Петр Иваныч остановился и так свирепо потряс кулаками, что рыжие длинные космы его заплясали по острым плечам. В эту минуту, взлохмаченный, дикий, грязный, он напоминал допившегося до чертиков дьякона.
В изнеможении он повалился на кровать и сердито запыхтел.
— И завтра, и послезавтра все то же, то же. Может быть, еще десять лет такую волынку тянуть придется… Это с больным-то сердцем.
Но настроение его вдруг резко изменилось: по испитому длинному лицу проползла улыбка, большой кадык на хрящеватом горле судорожно запрыгал, фиолетовый нос весь наморщился, засвистел и затрясся в смехе.
— Гениально! Гениально! — радостно воскликнул Петр Иваныч и ударил себя ладонью в лоб.
Отворилась дверь.
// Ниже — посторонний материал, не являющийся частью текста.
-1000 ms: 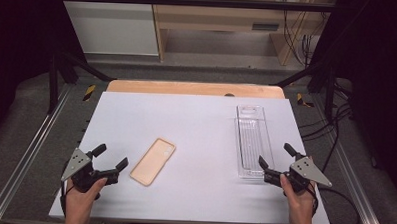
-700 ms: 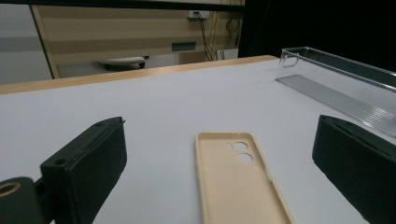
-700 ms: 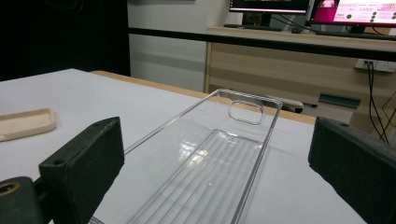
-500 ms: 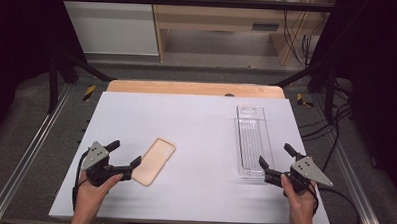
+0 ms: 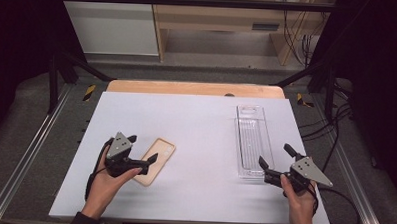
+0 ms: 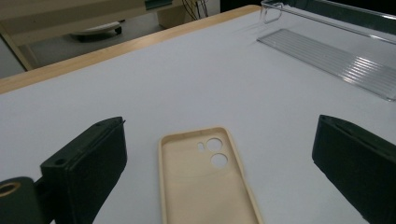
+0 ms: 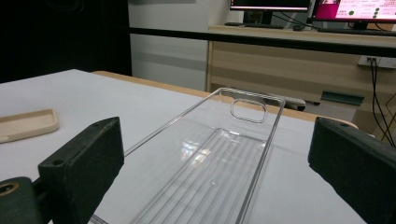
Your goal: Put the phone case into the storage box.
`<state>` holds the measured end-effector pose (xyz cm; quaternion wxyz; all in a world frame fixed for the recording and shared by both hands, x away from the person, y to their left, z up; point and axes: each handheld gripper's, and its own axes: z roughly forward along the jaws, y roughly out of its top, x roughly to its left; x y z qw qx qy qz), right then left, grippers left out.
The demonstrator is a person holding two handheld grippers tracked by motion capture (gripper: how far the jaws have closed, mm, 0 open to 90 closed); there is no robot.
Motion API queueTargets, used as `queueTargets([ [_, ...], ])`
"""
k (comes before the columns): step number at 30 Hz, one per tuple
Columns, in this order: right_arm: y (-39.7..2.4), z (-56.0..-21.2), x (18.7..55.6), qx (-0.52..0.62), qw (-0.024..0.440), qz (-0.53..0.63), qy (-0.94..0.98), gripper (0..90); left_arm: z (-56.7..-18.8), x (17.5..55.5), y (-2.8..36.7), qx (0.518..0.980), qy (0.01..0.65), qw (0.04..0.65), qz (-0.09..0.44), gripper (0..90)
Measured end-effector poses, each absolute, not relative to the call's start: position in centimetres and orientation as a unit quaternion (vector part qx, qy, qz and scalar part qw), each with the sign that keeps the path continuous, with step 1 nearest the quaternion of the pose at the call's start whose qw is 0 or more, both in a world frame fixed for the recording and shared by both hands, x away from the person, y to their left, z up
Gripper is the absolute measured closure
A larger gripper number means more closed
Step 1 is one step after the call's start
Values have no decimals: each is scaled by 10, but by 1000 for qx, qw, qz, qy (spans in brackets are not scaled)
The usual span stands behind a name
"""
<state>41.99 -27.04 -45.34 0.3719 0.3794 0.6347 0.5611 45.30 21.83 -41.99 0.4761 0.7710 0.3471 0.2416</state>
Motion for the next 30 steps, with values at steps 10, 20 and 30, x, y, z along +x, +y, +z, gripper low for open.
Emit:
queueTargets([
  [10,-268,-453,419,378,371,559,638,37,-424,474,197,793,347,450,220,37],
  [20,-267,-454,420,377,369,559,640,37,-434,492,185,797,366,430,214,104],
  [30,-270,-452,417,381,369,567,630,37,-435,503,184,791,393,426,197,529],
])
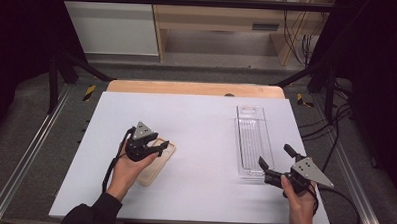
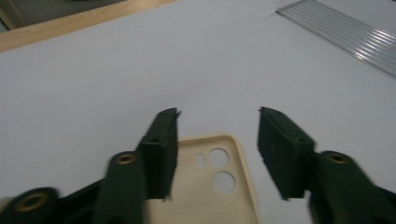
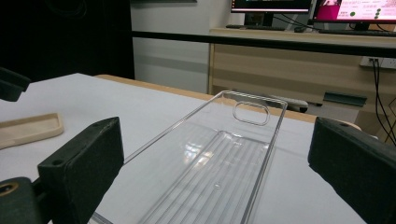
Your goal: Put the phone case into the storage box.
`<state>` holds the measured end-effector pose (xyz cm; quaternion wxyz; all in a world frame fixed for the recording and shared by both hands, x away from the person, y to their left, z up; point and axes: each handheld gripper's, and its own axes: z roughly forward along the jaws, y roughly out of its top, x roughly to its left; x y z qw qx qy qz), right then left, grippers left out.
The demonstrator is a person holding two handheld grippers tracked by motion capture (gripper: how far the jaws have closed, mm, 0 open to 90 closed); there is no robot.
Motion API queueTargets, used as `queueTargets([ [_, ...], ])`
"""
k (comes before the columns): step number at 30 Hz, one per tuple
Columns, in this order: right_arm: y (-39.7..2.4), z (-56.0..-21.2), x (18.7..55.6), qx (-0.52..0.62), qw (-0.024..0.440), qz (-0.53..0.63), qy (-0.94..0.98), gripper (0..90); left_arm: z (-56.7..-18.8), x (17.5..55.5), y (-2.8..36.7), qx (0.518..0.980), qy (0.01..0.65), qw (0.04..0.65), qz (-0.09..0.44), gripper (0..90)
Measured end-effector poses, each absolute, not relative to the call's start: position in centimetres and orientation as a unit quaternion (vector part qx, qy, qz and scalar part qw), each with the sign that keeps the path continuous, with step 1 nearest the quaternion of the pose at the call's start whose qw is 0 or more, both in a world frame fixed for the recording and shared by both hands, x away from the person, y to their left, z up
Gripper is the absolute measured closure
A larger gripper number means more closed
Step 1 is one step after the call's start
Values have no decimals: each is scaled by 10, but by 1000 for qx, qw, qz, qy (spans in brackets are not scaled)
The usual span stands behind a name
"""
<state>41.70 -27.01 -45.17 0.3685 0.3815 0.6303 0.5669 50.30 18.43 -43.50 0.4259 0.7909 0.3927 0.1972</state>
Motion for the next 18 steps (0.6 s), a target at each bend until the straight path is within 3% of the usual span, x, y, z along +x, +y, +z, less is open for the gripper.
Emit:
queueTargets([
  [1,-271,-452,417,382,367,568,630,37,-435,504,184,792,393,425,195,595],
  [2,-271,-453,417,382,368,567,630,38,-436,505,184,797,386,422,193,753],
  [5,-271,-453,417,382,370,565,631,39,-437,504,183,802,385,413,195,844],
  [8,-269,-453,419,382,369,563,634,39,-439,505,181,805,392,403,192,898],
  [18,-268,-453,417,379,369,563,634,40,-456,519,166,827,403,354,169,900],
])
Петр Иваныч поспешно придал лицу вид безвинно пострадавшей жертвы и закрыл глаза.
— Петруша! Да что ж ты, голубчик, развалился-то, — чуть гнусавя, сказала Фелицата Николаевна и стала разматывать с головы шаль, — хотя бы рассаду полил, ведь завтра некогда, завтра ты назначен на заготовку шпал. Милицейский с бумажкой приходил.
— Не пойду, — равнодушно сказал Петр Иваныч и густо, но без всякого выражения сплюнул. — Я — бывший соборный регент, а не батрак. К черту!.. Я им больше не слуга… Арестант я, что ли?
Треугольное личико миниатюрной Фелицаты Николаевны побелело.
— Да, никак, ты рехнулся, Петруша! Да ведь по нынешним временам за это могут расстрелять!
— Как это меня могут расстрелять, раз я умру, — загробным голосом проговорил Петр Иваныч.